YOUR INSTRUCTIONS: Each line from the start of the entries through the line that contains "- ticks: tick" should be output exactly, please.

━━━ PROVIDED ENTRIES ━━━

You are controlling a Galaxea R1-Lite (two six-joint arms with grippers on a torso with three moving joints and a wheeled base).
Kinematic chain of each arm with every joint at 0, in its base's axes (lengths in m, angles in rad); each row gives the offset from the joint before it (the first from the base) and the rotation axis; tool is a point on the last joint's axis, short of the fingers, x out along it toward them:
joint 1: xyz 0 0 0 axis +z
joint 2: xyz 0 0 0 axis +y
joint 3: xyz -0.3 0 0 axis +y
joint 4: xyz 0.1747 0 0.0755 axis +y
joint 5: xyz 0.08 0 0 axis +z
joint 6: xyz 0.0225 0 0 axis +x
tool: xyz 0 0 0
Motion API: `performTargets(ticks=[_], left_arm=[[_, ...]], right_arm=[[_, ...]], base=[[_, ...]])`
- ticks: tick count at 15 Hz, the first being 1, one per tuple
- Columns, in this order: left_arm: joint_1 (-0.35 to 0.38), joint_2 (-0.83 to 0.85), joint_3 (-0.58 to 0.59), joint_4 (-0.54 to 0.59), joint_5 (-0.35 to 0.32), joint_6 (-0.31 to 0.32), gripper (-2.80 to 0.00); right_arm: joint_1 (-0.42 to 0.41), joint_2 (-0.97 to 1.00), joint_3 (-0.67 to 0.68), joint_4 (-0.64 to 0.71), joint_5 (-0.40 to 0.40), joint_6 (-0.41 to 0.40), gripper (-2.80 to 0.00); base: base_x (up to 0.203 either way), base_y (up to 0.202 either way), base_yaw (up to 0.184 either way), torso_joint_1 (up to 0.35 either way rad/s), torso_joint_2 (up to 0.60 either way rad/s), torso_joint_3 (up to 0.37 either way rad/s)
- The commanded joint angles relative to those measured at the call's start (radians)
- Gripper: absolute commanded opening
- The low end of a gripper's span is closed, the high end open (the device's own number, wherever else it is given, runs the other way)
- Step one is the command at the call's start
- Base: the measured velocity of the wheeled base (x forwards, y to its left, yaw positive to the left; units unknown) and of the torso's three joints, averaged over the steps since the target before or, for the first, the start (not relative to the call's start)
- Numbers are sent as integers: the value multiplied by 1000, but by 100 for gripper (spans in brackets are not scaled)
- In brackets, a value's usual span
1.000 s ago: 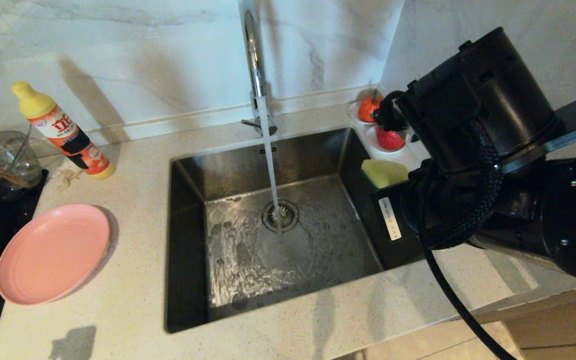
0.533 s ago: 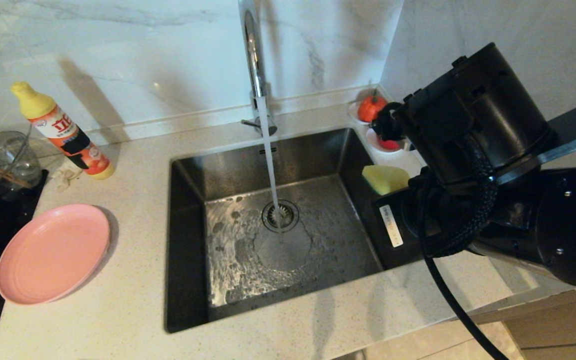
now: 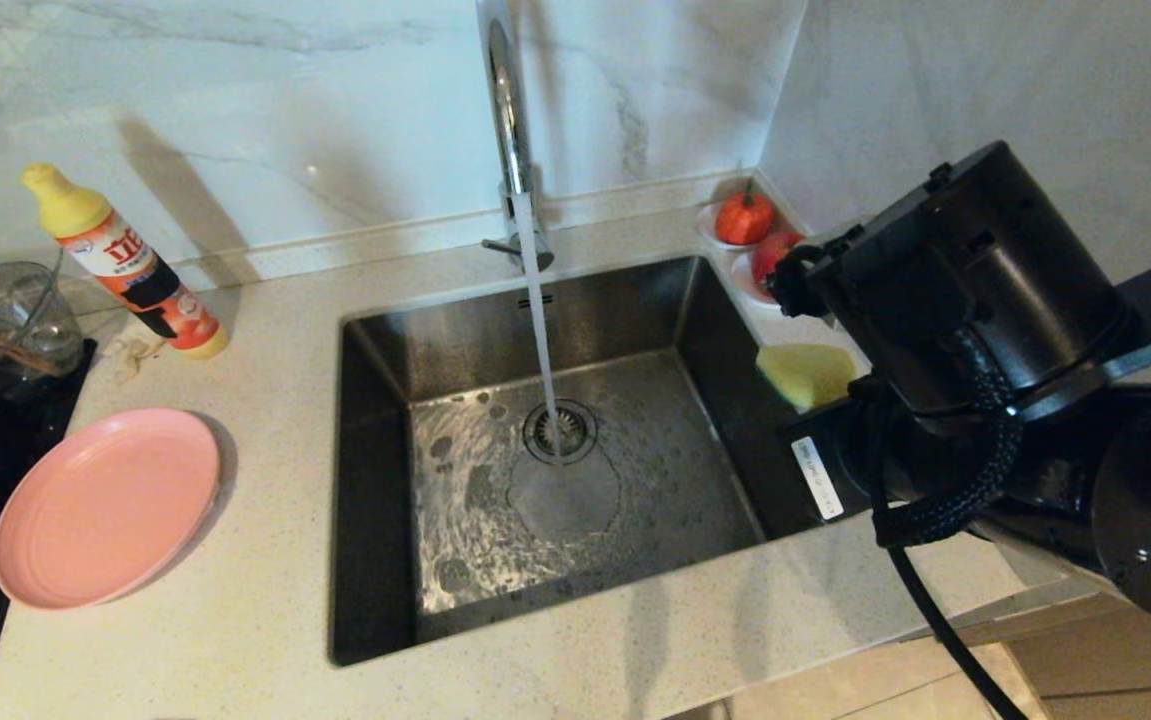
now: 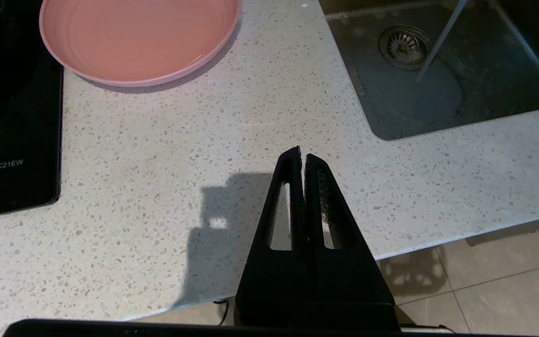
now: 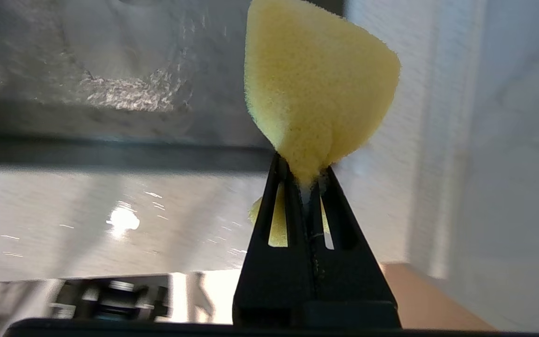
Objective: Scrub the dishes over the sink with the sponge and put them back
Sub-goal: Put down the sponge
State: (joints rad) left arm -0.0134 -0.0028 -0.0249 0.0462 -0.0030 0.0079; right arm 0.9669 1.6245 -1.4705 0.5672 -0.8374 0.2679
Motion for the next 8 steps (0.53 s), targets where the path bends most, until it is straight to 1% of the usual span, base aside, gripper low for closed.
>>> performTargets(ticks=[1,2,4,6,8], left_arm=[[0,0,0,0,0,0,-280],[1,0,0,0,0,0,-280],[1,0,0,0,0,0,-280],[0,0,0,0,0,0,-280],[0,0,0,1,0,0,-280]], right_arm=[[-14,-34,51,3,-19,-10,-280],[-21,-44,87,3,-24,-19,-280],[-90,-51,170,-12,-33,-24,-280],[-143,-71,229,-77,-33,-32,-280],[-157,-67,254,-85,-32,-21,-280]], base=[[0,0,0,0,0,0],[0,0,0,0,0,0],[0,0,0,0,0,0],[0,0,0,0,0,0],[0,0,0,0,0,0]])
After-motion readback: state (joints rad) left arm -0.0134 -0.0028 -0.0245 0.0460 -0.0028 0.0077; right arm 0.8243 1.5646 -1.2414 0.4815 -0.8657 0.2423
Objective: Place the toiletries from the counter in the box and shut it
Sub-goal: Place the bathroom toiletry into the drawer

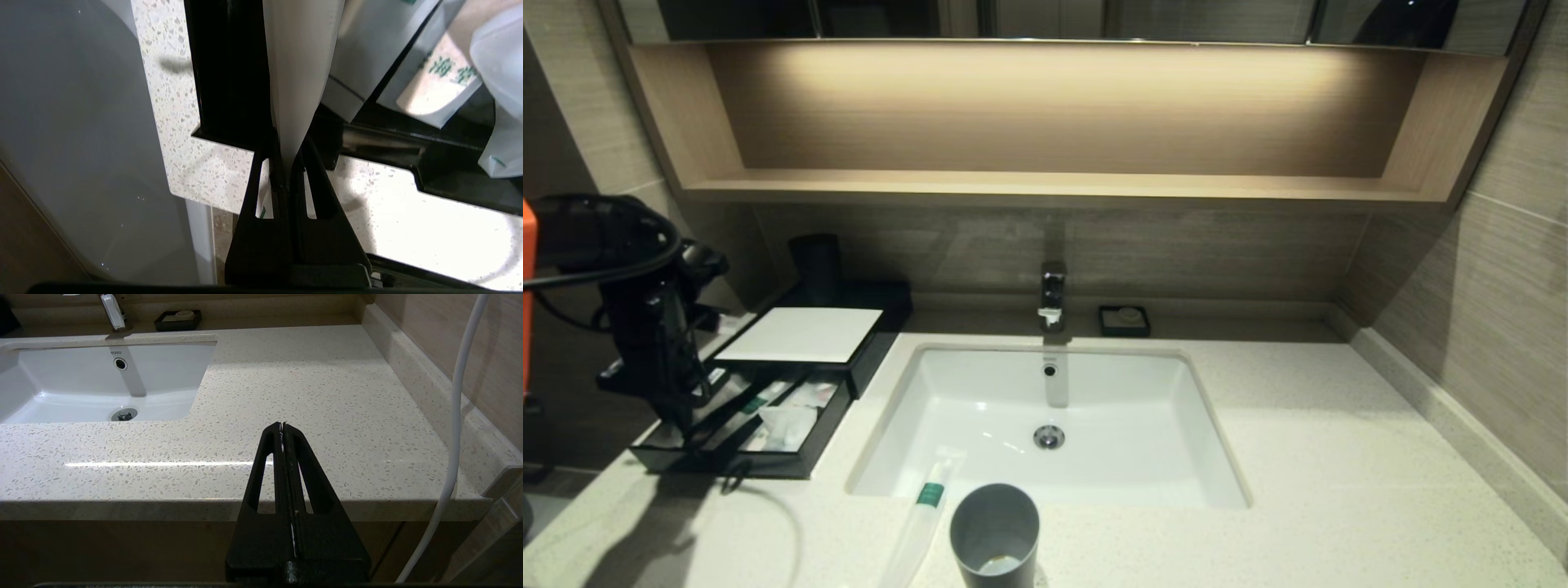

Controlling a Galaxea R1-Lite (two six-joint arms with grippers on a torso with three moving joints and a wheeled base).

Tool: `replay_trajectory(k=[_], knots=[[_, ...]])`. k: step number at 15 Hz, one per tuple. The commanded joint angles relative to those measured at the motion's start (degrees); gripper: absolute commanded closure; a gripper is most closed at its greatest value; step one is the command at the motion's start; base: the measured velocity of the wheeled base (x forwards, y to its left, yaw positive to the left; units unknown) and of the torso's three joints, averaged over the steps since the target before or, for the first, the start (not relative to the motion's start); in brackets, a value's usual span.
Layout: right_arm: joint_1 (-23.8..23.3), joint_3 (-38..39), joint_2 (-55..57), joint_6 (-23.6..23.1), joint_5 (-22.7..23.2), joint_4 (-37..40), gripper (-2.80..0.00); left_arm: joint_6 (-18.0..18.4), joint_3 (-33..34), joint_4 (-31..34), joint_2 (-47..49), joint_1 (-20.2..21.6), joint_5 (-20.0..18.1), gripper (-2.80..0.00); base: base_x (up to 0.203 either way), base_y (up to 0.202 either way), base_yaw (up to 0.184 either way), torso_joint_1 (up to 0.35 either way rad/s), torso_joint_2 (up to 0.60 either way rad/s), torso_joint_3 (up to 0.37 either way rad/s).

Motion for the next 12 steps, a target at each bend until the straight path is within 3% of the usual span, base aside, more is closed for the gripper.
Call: replay_trajectory(k=[1, 12], knots=[[0.0, 0.02, 0.09, 0.01, -0.01, -0.04, 0.0, 0.04, -0.01, -0.84, 0.56, -0.5, 0.13, 0.0, 0.0, 0.0, 0.0, 0.0, 0.0, 0.0], [0.0, -0.02, 0.09, 0.01, 0.07, -0.04, 0.0, -0.05, 0.03, -6.14, 1.69, -0.67, 0.13, 0.0, 0.0, 0.0, 0.0, 0.0, 0.0, 0.0]])
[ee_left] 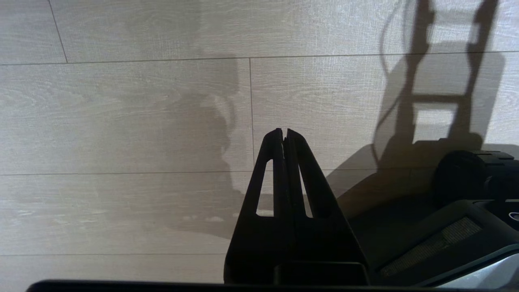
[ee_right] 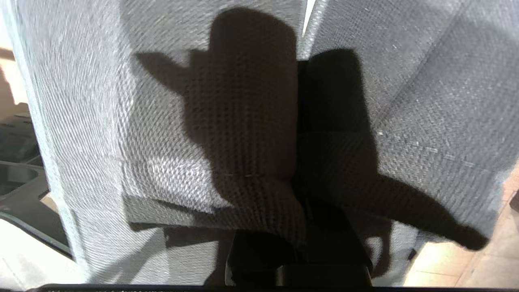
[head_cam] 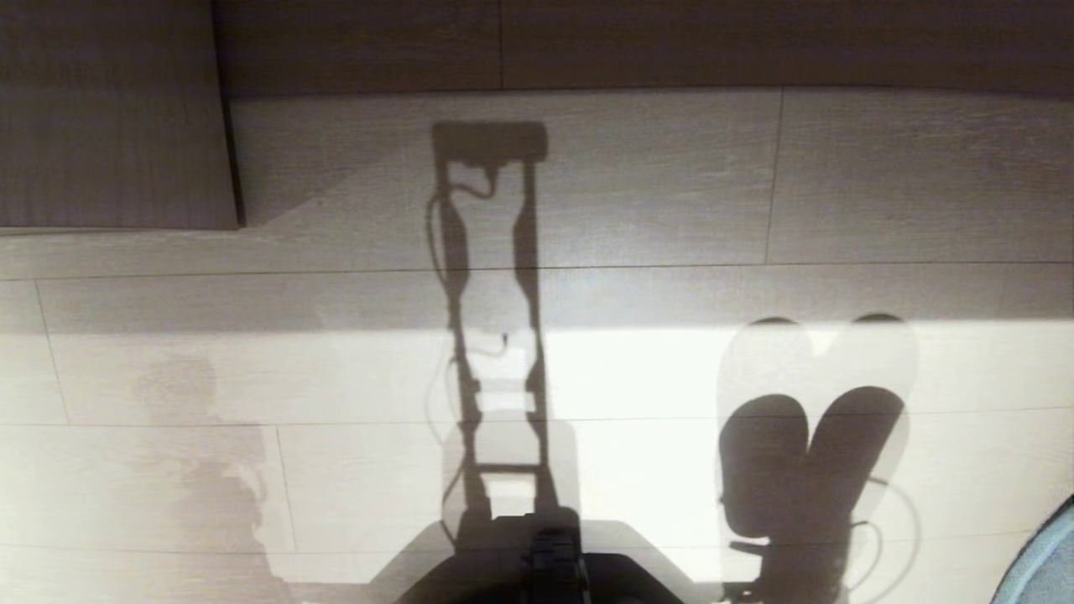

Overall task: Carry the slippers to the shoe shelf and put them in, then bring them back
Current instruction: Place the slippers into the shoe cabinet

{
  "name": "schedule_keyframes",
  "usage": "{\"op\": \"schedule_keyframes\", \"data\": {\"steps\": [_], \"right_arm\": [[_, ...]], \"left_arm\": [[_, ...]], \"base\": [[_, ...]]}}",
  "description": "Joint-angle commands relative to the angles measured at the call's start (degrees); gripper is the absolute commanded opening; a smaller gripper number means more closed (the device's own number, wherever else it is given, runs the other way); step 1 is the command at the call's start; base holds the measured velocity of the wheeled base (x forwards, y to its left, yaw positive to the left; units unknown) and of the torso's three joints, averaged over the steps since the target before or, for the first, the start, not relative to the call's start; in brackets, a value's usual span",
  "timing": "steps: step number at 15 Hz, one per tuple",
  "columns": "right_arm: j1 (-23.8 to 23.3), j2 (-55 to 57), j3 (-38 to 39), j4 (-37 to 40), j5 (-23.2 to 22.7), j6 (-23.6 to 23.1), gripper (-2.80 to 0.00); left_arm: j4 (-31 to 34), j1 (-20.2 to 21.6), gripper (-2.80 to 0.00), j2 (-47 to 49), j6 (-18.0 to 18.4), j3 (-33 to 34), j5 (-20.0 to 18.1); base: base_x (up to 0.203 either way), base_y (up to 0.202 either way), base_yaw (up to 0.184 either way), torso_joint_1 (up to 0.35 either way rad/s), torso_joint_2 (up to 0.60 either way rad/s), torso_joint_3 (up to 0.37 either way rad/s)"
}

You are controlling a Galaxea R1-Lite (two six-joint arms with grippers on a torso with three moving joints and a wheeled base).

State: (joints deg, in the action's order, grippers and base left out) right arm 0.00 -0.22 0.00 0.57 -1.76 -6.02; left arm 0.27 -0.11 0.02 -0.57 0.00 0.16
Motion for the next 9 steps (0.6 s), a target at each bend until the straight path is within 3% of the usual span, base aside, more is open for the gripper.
{"op": "schedule_keyframes", "data": {"steps": [1, 9], "right_arm": [[0.0, 0.0, 0.0, 0.0, 0.0, 0.1, -2.80], [0.0, 0.0, 0.0, 0.0, 0.3, 1.3, -2.80]], "left_arm": [[-0.1, 0.0, -2.80, 0.0, 0.0, 0.0, 0.0], [0.0, 0.0, -2.80, 0.0, 0.0, 0.0, 0.0]], "base": [[0.000, 0.000, 0.000, 0.001, 0.00, 0.033], [0.000, 0.000, 0.000, 0.004, 0.00, 0.186]]}}
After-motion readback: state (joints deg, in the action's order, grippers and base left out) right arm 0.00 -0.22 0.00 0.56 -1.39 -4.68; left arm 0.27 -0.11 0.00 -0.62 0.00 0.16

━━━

EXERCISE OUTPUT:
You are controlling a Galaxea R1-Lite (two six-joint arms with grippers on a torso with three moving joints and a wheeled base).
Kinematic chain of each arm with every joint at 0, in its base's axes (lengths in m, angles in rad); each row gives the offset from the joint before it (the first from the base) and the rotation axis; tool is a point on the last joint's axis, short of the fingers, x out along it toward them:
joint 1: xyz 0 0 0 axis +z
joint 2: xyz 0 0 0 axis +y
joint 3: xyz -0.3 0 0 axis +y
joint 4: xyz 0.1747 0 0.0755 axis +y
joint 5: xyz 0.08 0 0 axis +z
joint 6: xyz 0.0225 0 0 axis +x
tool: xyz 0 0 0
Motion API: `performTargets(ticks=[_], left_arm=[[_, ...]], right_arm=[[_, ...]], base=[[_, ...]])`
- ticks: tick count at 15 Hz, the first being 1, one per tuple

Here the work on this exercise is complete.